BEGIN Exercise materials

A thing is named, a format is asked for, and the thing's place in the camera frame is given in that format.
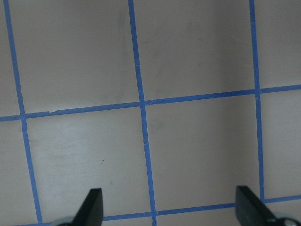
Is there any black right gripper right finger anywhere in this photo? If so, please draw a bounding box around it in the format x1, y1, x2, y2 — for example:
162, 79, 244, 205
235, 186, 278, 226

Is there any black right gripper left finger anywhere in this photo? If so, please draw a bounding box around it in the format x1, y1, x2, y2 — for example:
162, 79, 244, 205
71, 188, 103, 226

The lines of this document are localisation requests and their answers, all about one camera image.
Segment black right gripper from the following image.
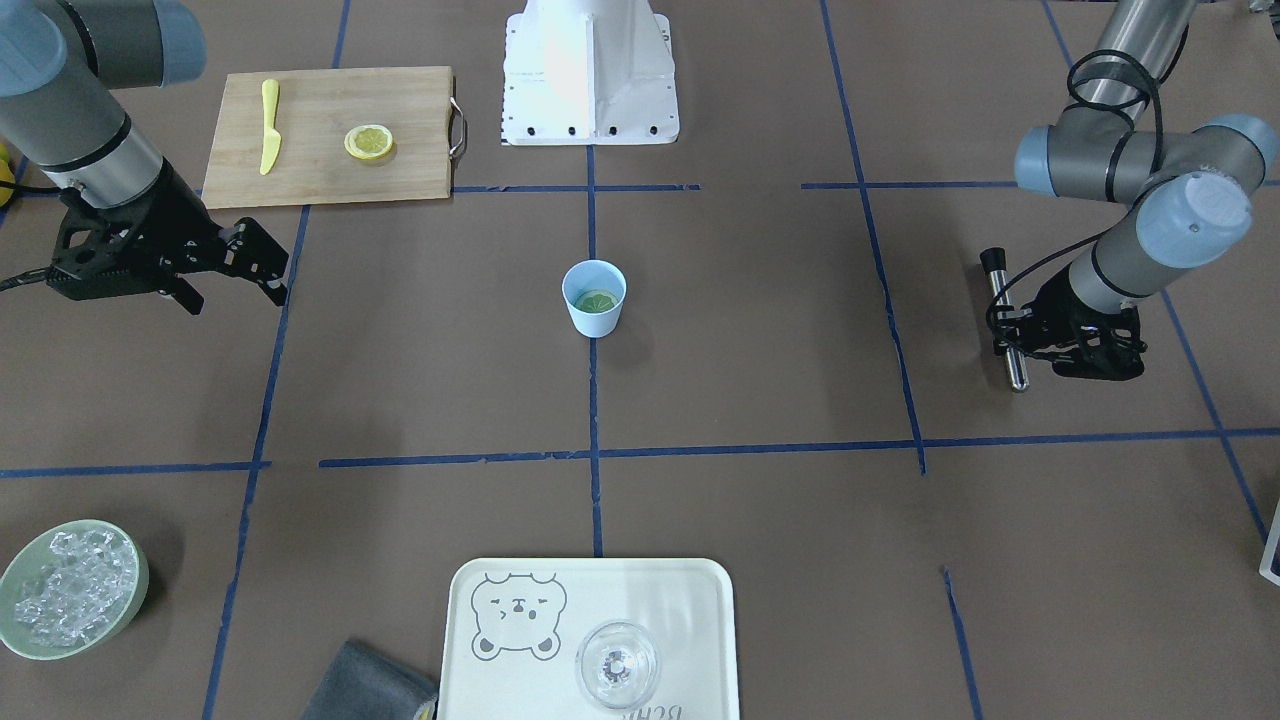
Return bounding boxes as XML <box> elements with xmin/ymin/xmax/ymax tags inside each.
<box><xmin>45</xmin><ymin>163</ymin><xmax>289</xmax><ymax>316</ymax></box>

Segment steel muddler black tip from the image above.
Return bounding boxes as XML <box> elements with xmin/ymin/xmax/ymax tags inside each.
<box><xmin>980</xmin><ymin>247</ymin><xmax>1030</xmax><ymax>393</ymax></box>

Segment grey folded cloth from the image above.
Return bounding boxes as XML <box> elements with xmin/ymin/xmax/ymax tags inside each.
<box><xmin>301</xmin><ymin>641</ymin><xmax>439</xmax><ymax>719</ymax></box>

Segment bamboo cutting board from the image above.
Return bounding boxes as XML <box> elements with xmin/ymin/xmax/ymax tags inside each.
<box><xmin>202</xmin><ymin>67</ymin><xmax>463</xmax><ymax>209</ymax></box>

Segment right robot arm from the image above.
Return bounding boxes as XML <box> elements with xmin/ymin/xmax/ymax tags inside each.
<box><xmin>1</xmin><ymin>1</ymin><xmax>289</xmax><ymax>314</ymax></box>

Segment yellow lemons at edge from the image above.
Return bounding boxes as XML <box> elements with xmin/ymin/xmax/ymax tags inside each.
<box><xmin>0</xmin><ymin>143</ymin><xmax>17</xmax><ymax>208</ymax></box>

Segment green bowl of ice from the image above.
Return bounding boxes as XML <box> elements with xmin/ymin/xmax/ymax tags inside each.
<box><xmin>1</xmin><ymin>519</ymin><xmax>150</xmax><ymax>661</ymax></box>

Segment clear wine glass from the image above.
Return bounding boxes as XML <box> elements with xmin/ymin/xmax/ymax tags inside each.
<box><xmin>576</xmin><ymin>620</ymin><xmax>660</xmax><ymax>712</ymax></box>

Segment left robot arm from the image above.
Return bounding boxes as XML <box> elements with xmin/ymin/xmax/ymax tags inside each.
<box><xmin>980</xmin><ymin>1</ymin><xmax>1277</xmax><ymax>392</ymax></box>

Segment yellow plastic knife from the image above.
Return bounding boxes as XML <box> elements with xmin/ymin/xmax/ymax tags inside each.
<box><xmin>259</xmin><ymin>77</ymin><xmax>283</xmax><ymax>176</ymax></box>

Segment lemon slice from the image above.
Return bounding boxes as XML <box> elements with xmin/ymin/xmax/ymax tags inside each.
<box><xmin>343</xmin><ymin>124</ymin><xmax>396</xmax><ymax>164</ymax></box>
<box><xmin>573</xmin><ymin>290</ymin><xmax>620</xmax><ymax>314</ymax></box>

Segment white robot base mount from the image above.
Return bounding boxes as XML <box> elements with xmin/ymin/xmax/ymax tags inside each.
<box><xmin>500</xmin><ymin>1</ymin><xmax>681</xmax><ymax>147</ymax></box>

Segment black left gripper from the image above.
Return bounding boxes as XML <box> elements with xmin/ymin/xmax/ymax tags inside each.
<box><xmin>988</xmin><ymin>268</ymin><xmax>1147</xmax><ymax>380</ymax></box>

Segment light blue cup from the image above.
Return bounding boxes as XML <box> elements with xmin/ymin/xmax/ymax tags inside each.
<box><xmin>561</xmin><ymin>259</ymin><xmax>628</xmax><ymax>340</ymax></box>

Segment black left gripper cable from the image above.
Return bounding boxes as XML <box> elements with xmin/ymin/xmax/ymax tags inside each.
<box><xmin>986</xmin><ymin>47</ymin><xmax>1166</xmax><ymax>331</ymax></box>

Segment cream bear tray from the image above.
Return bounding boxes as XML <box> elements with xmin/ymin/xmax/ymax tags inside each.
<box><xmin>435</xmin><ymin>559</ymin><xmax>741</xmax><ymax>719</ymax></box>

END Exercise materials

* _Your objective_
Text only, please: give the listing again word for word with no images.

* _Output for this exercise_
A thing is named, a format is asked for, and the thing's place in the camera frame is given in that format.
Is there any black right gripper right finger anywhere in this photo? If so, please draw a bounding box around it in the format x1, y1, x2, y2 — for example:
162, 79, 244, 205
235, 186, 278, 226

Is there any black right gripper left finger anywhere in this photo? If so, please draw a bounding box around it in the format x1, y1, x2, y2 — for example:
162, 79, 244, 205
71, 188, 103, 226

The lines of this document are localisation requests and their answers, all about one camera image.
Segment black right gripper from the following image.
Return bounding boxes as XML <box> elements with xmin/ymin/xmax/ymax tags inside each.
<box><xmin>45</xmin><ymin>163</ymin><xmax>289</xmax><ymax>316</ymax></box>

Segment steel muddler black tip from the image above.
Return bounding boxes as XML <box> elements with xmin/ymin/xmax/ymax tags inside each.
<box><xmin>980</xmin><ymin>247</ymin><xmax>1030</xmax><ymax>393</ymax></box>

Segment grey folded cloth from the image above.
Return bounding boxes as XML <box> elements with xmin/ymin/xmax/ymax tags inside each.
<box><xmin>301</xmin><ymin>641</ymin><xmax>439</xmax><ymax>719</ymax></box>

Segment bamboo cutting board from the image above.
Return bounding boxes as XML <box> elements with xmin/ymin/xmax/ymax tags inside each.
<box><xmin>202</xmin><ymin>67</ymin><xmax>463</xmax><ymax>209</ymax></box>

Segment right robot arm from the image above.
Return bounding boxes as XML <box> elements with xmin/ymin/xmax/ymax tags inside each.
<box><xmin>1</xmin><ymin>1</ymin><xmax>289</xmax><ymax>314</ymax></box>

Segment yellow lemons at edge from the image above.
Return bounding boxes as XML <box> elements with xmin/ymin/xmax/ymax tags inside each.
<box><xmin>0</xmin><ymin>143</ymin><xmax>17</xmax><ymax>208</ymax></box>

Segment green bowl of ice from the image above.
Return bounding boxes as XML <box> elements with xmin/ymin/xmax/ymax tags inside each.
<box><xmin>1</xmin><ymin>519</ymin><xmax>150</xmax><ymax>661</ymax></box>

Segment clear wine glass from the image above.
Return bounding boxes as XML <box> elements with xmin/ymin/xmax/ymax tags inside each.
<box><xmin>576</xmin><ymin>620</ymin><xmax>660</xmax><ymax>712</ymax></box>

Segment left robot arm from the image above.
Return bounding boxes as XML <box> elements with xmin/ymin/xmax/ymax tags inside each.
<box><xmin>980</xmin><ymin>1</ymin><xmax>1277</xmax><ymax>392</ymax></box>

Segment yellow plastic knife from the image above.
Return bounding boxes as XML <box> elements with xmin/ymin/xmax/ymax tags inside each.
<box><xmin>259</xmin><ymin>77</ymin><xmax>283</xmax><ymax>176</ymax></box>

Segment lemon slice from the image above.
Return bounding boxes as XML <box> elements with xmin/ymin/xmax/ymax tags inside each.
<box><xmin>343</xmin><ymin>124</ymin><xmax>396</xmax><ymax>164</ymax></box>
<box><xmin>573</xmin><ymin>290</ymin><xmax>620</xmax><ymax>314</ymax></box>

Segment white robot base mount from the image above.
Return bounding boxes as XML <box> elements with xmin/ymin/xmax/ymax tags inside each.
<box><xmin>500</xmin><ymin>1</ymin><xmax>681</xmax><ymax>147</ymax></box>

Segment black left gripper from the image above.
Return bounding boxes as XML <box> elements with xmin/ymin/xmax/ymax tags inside each.
<box><xmin>988</xmin><ymin>268</ymin><xmax>1147</xmax><ymax>380</ymax></box>

Segment light blue cup from the image above.
Return bounding boxes as XML <box> elements with xmin/ymin/xmax/ymax tags inside each.
<box><xmin>561</xmin><ymin>259</ymin><xmax>628</xmax><ymax>340</ymax></box>

Segment black left gripper cable from the image above.
Return bounding boxes as XML <box> elements with xmin/ymin/xmax/ymax tags inside each.
<box><xmin>986</xmin><ymin>47</ymin><xmax>1166</xmax><ymax>331</ymax></box>

Segment cream bear tray from the image above.
Return bounding boxes as XML <box> elements with xmin/ymin/xmax/ymax tags inside each.
<box><xmin>435</xmin><ymin>559</ymin><xmax>741</xmax><ymax>719</ymax></box>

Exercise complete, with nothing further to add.